Geneviève

Depuis quelques mois, je lis tout ce que je peux trouver sur elle. Cette année est le seizième centenaire de sa naissance. Elle était un peu oubliée. Il est temps de redécouvrir la femme et la sainte qu’elle a été, son importance dans l’histoire de son temps et ce qu’elle peut nous apporter dans le temps présent.
Une bergère ? Oui, d’une certaine façon, même si elle n’a sans doute jamais gardé les moutons. Son père était un haut fonctionnaire gallo-romain. Il ne lui a pas fait vivre l’enfance d’une petite paysanne. Elle était fille unique. Comme un bon nombre de jeunes femmes chrétiennes de son temps, elle a pourtant choisi la voie du célibat consacré. Non pas dans un monastère, mais chez elle, dans cet « ordre des vierges » qui est sous l’autorité de l’évêque du lieu et qui a récemment été restauré. On pense qu’elle faisait partie du groupe des dix notables qui administraient Lutèce.
Elle était d’une belle force de caractère. Un des plus célèbres épisodes de sa vie se situe en 451, alors que les troupes d’Attila déferlent sur la Gaule. À Lutèce, les hommes veulent quitter la ville. Geneviève, qui a alors 30 ans, déclare : « Que les hommes fuient s’ils le veulent, s’ils ne sont plus capables de se battre. Nous, les femmes, nous prierons Dieu et tant qu’il écoutera nos supplications. »
Dans les décennies qui suivent, l’empire romain finit de s’effondrer. Les nouveaux envahisseurs de la Gaule sont les Francs. Geneviève leur fait assez bon accueil. Elle a su voir qu’il n’était pas impossible que ces nouveaux venus, jusqu’alors païens, deviennent chrétiens. De fait, Clovis sera baptisé, à Noël, en 496 (ou peut-être quelques années plus tard). Il vient résider à Lutèce.

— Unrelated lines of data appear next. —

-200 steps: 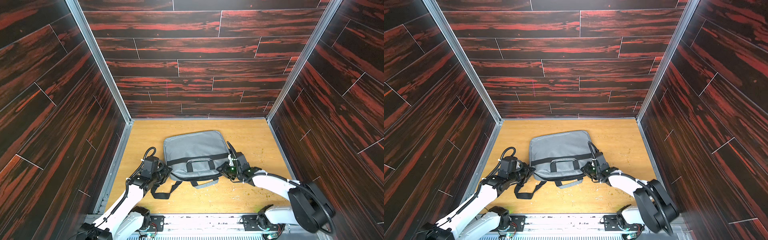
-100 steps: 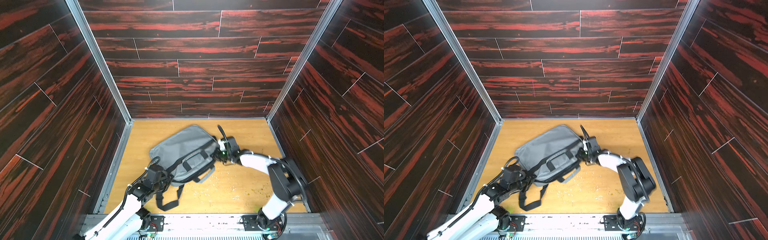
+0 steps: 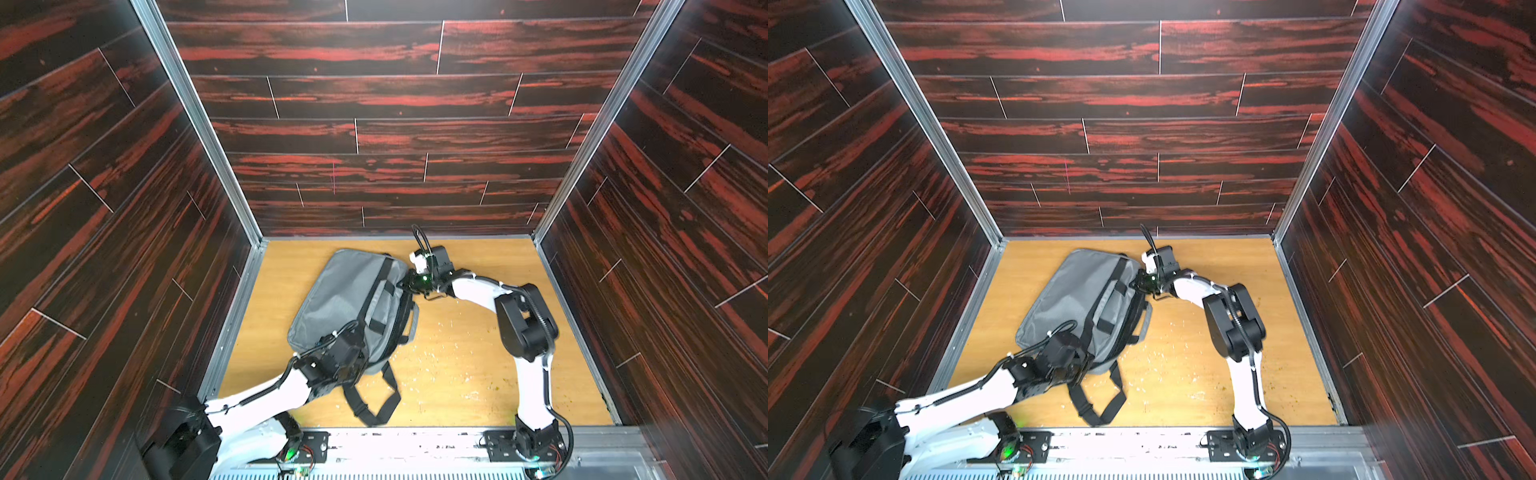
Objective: Open the zippered laptop bag and take out the laptop
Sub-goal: Adjust the zippered laptop bag at the center of the board, then open the bag flap on the zippered laptop bag.
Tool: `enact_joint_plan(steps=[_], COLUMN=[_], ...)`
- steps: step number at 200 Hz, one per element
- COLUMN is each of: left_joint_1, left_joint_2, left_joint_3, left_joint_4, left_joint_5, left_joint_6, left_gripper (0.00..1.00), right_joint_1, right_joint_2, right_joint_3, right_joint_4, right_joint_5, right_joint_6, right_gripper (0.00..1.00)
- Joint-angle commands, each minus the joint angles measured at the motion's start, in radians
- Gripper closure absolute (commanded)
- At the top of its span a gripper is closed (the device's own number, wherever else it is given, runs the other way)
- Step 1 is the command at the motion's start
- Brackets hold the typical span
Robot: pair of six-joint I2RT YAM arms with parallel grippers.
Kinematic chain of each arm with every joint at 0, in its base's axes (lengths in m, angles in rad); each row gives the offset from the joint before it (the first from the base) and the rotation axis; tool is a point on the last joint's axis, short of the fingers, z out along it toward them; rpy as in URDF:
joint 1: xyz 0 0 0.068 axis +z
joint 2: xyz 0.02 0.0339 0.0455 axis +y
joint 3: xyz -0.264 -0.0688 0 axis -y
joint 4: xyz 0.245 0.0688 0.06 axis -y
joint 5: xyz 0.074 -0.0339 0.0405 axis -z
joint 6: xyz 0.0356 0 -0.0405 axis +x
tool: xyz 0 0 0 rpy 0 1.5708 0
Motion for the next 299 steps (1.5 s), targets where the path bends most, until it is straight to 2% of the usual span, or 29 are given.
enact_joint_plan(steps=[1, 27, 49, 78, 98, 127, 140, 161, 224, 238, 261, 278, 299], left_joint_1=[-0.024, -0.029, -0.028, -0.025, 0.017, 0.021, 0.021, 0.021, 0.018, 0.018, 0.018, 0.023, 0.042], left_joint_2=[0.024, 0.014, -0.017, -0.110, -0.175, -0.217, -0.214, -0.198, -0.267, -0.262, -0.198, -0.113, 0.054], left_joint_3=[0.027, 0.015, 0.023, -0.014, -0.032, 0.008, 0.023, 0.042, 0.175, 0.218, 0.352, 0.442, 0.580], left_joint_4=[0.076, 0.064, -0.007, -0.082, -0.115, -0.202, -0.227, -0.223, -0.470, -0.517, -0.633, -0.680, -0.744], left_joint_5=[-0.013, -0.018, -0.036, -0.124, -0.115, -0.097, -0.071, -0.034, -0.041, -0.056, -0.102, -0.134, -0.137], left_joint_6=[-0.042, -0.049, -0.031, -0.021, 0.009, 0.053, 0.060, 0.074, 0.164, 0.220, 0.378, 0.564, 0.788], left_gripper=[0.92, 0.89, 0.79, 0.70, 0.67, 0.59, 0.40, 0.25, 0.15, 0.14, 0.13, 0.13, 0.13], right_joint_1=[0.029, 0.039, 0.047, 0.072, 0.085, 0.084, 0.083, 0.080, 0.040, 0.029, 0.003, -0.017, -0.040], right_joint_2=[0.100, 0.164, 0.203, 0.241, 0.257, 0.252, 0.249, 0.239, 0.141, 0.107, 0.022, -0.050, -0.162], right_joint_3=[0.082, 0.177, 0.216, 0.276, 0.310, 0.334, 0.358, 0.386, 0.394, 0.382, 0.319, 0.250, 0.136], right_joint_4=[-0.041, -0.078, -0.082, -0.094, -0.104, -0.111, -0.135, -0.161, -0.304, -0.334, -0.352, -0.340, -0.360], right_joint_5=[-0.100, -0.112, -0.120, -0.127, -0.119, -0.111, -0.110, -0.101, -0.045, -0.035, -0.014, -0.041, -0.044], right_joint_6=[-0.021, -0.031, -0.021, -0.012, -0.005, -0.009, -0.024, -0.042, -0.167, -0.193, -0.226, -0.228, -0.273], right_gripper=[0.88, 0.86, 0.85, 0.84, 0.82, 0.68, 0.63, 0.57, 0.45, 0.44, 0.37, 0.35, 0.33])
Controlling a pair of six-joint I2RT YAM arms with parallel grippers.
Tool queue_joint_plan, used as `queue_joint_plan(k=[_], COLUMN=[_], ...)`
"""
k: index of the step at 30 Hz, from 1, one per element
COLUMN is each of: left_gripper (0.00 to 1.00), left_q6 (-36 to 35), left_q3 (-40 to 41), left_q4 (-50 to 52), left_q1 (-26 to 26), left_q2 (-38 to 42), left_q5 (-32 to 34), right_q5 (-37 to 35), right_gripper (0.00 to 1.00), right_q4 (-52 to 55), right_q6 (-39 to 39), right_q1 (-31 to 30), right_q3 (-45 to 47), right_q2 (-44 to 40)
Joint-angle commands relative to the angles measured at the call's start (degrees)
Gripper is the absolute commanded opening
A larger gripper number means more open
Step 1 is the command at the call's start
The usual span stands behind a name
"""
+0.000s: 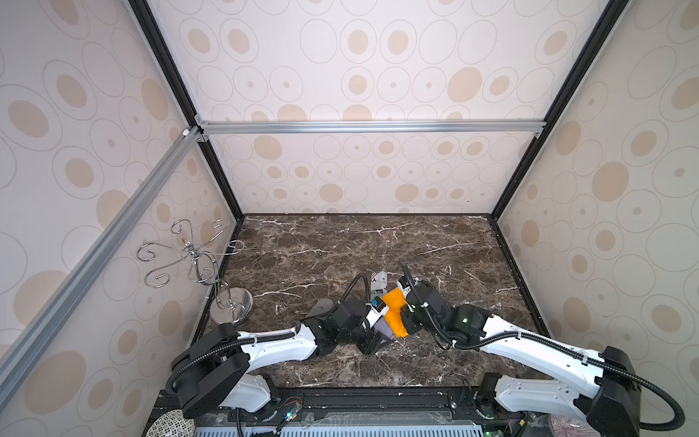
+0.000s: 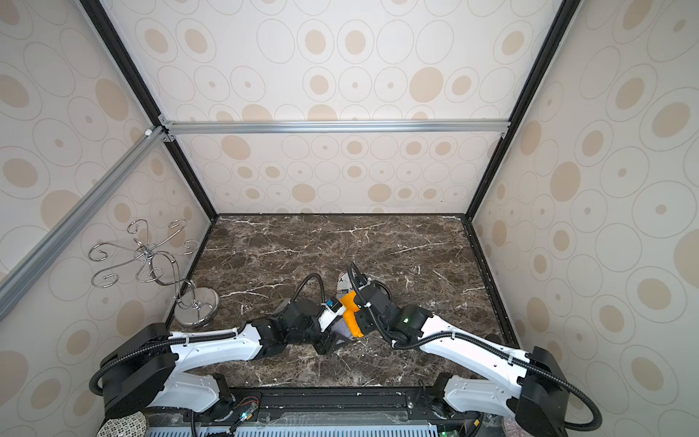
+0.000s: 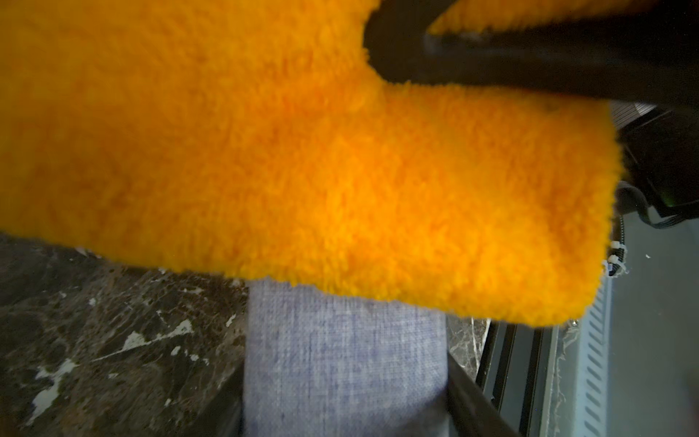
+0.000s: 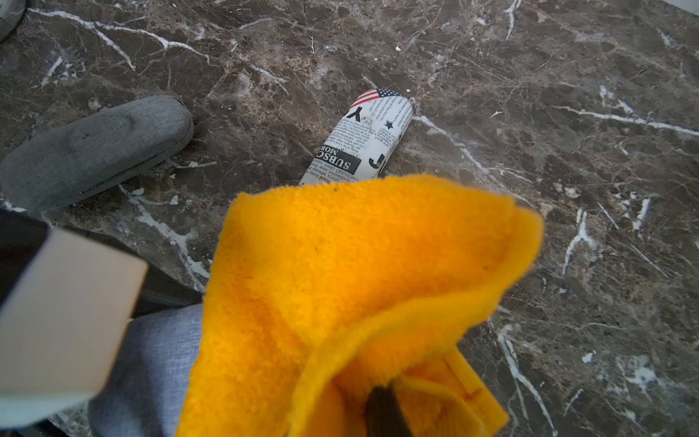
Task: Wipe the eyeglass case
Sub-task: Wipe the dirt from the eyeglass case.
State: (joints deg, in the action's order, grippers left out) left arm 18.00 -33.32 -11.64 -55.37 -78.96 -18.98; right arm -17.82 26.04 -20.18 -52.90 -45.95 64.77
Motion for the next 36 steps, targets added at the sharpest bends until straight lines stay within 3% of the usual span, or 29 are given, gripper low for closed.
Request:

Geneviève est alors très âgée. Elle occupe son temps à la prière et au soin des malades. Clovis et Clotilde la traitent avec grand respect. Elle avait été l’amie du roi Childéric, père de Clovis. Plus que jamais, elle est la protectrice de la cité.
Vingt ans après sa mort, comme de nombreux témoins sont en-core vivants, un clerc de Lutèce écrit sa Vie. Il n’hésite pas à mentionner des faits surnaturels qui ne sont pas tous avérés, mais n’en sont pas moins significatifs. Était-ce bien le diable qui avait éteint son cierge, une nuit qu’elle se rendait sur la tombe de saint Denis ? Peut-être pas, mais il est bien certain qu’elle passait de longues heures à prier, de jour comme de nuit.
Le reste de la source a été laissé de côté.